Perhaps you need to talk your feelings out, and they don't seem to be able to listen.

Perhaps you need to make your own decisions about reporting the assault or getting help, and they want to make them for you.

Perhaps your partner is pressuring you for more physical intimacy than you want when you just need to be comforted.

Common reactions of family and friends
They may ask questions that show they don't understand what it was like. They may seem to think you are somehow to blame. They may react in ways that reflect common myths about rape, because that's all they know.

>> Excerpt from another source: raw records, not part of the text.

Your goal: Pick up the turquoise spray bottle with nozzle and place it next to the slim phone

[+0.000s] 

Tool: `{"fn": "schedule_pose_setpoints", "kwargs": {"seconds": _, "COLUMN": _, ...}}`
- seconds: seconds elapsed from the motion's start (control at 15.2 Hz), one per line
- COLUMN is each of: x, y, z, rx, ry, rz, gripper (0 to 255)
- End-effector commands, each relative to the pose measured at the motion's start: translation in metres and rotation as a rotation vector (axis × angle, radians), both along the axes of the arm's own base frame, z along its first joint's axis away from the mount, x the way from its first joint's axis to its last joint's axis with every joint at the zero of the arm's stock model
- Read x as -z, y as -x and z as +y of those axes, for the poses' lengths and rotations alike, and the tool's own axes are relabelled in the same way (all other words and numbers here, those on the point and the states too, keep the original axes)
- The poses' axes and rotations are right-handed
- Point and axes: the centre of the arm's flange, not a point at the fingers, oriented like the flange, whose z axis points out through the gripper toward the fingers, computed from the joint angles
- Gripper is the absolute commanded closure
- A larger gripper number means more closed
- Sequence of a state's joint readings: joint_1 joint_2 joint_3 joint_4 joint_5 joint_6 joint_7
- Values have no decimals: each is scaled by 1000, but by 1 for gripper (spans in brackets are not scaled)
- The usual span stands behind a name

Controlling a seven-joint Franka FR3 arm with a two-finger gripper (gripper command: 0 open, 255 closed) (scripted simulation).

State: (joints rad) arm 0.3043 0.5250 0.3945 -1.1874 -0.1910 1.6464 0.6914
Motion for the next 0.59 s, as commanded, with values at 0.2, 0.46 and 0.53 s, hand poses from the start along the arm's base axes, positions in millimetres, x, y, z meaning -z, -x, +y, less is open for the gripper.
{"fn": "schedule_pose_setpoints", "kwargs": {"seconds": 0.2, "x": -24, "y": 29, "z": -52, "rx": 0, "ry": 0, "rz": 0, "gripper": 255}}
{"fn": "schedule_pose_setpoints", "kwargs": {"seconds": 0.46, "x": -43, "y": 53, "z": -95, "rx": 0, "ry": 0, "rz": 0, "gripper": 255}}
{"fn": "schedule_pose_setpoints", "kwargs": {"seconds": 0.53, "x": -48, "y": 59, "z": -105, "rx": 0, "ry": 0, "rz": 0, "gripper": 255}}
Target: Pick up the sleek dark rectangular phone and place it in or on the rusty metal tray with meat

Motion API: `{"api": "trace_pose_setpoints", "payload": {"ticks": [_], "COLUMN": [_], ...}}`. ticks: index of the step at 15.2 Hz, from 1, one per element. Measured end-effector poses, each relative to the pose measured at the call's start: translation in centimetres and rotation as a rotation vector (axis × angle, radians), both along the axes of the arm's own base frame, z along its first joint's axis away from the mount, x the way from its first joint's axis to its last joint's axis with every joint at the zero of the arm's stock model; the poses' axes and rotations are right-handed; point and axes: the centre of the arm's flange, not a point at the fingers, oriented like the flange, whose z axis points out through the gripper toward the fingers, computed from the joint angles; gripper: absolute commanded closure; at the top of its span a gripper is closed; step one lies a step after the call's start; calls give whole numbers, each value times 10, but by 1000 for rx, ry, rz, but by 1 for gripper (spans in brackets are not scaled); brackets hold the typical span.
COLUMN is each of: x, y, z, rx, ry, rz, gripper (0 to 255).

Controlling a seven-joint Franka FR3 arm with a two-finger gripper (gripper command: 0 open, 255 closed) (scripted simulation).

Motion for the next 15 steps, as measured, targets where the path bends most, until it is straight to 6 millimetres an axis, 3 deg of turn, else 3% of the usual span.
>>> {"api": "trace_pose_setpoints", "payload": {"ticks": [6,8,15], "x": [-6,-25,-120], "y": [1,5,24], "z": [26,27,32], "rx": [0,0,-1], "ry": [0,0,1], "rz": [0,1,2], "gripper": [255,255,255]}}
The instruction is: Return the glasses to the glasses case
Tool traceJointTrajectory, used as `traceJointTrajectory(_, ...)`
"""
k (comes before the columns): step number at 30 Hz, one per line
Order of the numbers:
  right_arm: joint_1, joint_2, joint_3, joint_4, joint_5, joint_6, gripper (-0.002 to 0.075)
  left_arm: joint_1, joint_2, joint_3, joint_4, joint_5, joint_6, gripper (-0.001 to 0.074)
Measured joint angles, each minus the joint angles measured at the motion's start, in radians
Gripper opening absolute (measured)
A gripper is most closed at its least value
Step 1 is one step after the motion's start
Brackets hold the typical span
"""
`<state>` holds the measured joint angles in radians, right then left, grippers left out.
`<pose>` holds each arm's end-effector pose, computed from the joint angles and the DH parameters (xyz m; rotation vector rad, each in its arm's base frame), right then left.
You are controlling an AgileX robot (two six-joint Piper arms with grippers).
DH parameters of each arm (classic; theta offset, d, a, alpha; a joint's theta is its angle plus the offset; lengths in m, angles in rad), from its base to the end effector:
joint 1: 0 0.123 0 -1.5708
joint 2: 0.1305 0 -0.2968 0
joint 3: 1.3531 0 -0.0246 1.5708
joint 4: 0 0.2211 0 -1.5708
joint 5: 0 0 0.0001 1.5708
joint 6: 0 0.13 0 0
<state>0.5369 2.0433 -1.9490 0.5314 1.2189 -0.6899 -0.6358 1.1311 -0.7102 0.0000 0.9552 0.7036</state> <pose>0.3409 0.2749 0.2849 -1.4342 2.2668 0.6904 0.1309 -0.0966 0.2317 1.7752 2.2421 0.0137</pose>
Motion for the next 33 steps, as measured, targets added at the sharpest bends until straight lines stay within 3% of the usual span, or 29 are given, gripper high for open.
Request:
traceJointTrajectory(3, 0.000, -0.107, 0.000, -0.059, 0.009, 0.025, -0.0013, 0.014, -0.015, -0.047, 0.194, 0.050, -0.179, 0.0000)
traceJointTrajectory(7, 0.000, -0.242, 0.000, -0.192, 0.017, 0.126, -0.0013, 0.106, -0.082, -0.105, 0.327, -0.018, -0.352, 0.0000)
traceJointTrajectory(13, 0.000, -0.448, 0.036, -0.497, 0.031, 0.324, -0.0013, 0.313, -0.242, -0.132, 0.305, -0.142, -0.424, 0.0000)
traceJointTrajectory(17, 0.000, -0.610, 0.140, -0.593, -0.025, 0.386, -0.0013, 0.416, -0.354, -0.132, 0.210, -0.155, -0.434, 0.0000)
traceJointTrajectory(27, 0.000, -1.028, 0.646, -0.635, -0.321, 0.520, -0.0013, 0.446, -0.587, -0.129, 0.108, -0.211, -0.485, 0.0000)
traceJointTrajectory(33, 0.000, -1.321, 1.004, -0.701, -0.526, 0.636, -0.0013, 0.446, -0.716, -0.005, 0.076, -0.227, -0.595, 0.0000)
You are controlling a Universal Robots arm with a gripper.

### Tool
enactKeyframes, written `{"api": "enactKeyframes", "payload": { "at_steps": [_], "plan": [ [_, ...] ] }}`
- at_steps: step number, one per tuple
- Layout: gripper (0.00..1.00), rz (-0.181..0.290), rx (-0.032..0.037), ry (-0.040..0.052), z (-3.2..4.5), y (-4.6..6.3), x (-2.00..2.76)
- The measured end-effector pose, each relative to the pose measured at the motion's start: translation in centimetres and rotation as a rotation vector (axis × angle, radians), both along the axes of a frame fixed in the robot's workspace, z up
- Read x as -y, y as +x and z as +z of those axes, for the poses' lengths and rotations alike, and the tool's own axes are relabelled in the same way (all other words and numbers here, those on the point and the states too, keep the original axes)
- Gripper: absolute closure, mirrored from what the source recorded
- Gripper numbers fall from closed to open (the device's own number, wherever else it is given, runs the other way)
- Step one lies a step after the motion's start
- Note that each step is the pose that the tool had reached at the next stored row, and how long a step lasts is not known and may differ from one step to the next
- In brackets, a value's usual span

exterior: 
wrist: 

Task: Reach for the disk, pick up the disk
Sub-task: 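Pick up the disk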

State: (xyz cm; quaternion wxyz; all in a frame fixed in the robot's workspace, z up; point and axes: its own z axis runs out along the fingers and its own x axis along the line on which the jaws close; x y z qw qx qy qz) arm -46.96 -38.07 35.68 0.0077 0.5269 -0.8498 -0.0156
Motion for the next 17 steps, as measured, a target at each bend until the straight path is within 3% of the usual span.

Even though most of them will try to be supportive and do their best to help, you may find what they do and say frustrating. They may put pressure on you to act or think in particular ways. They may:

  • urge you to report the rape before you've had a chance to think about it
  • see rape as a sex crime rather than as a crime of power and violence
  • blame you
  • blame themselves
  • think if they don't talk about feelings the feelings will go away
  • push you into seeking help or hospitalisation when you just need someone to understand how you feel
  • feel angry, or guilty, about what has happened
  • feel powerless to help.

Self-preservation
It may help if you understand their feelings, but it's not your responsibility to help them cope. Your family and friends can get support from each other, or talk to a counsellor about their feelings and needs. You're the one who's been sexually assaulted, and you need to focus your energies on yourself.

You are the only person who knows what's best for you. It's up to you to choose who to tell, and what to tell. But it's still important to have a support system you can turn to. Family and friends can often provide this.

You are entitled to both support and the freedom to take your time and make your own decisions.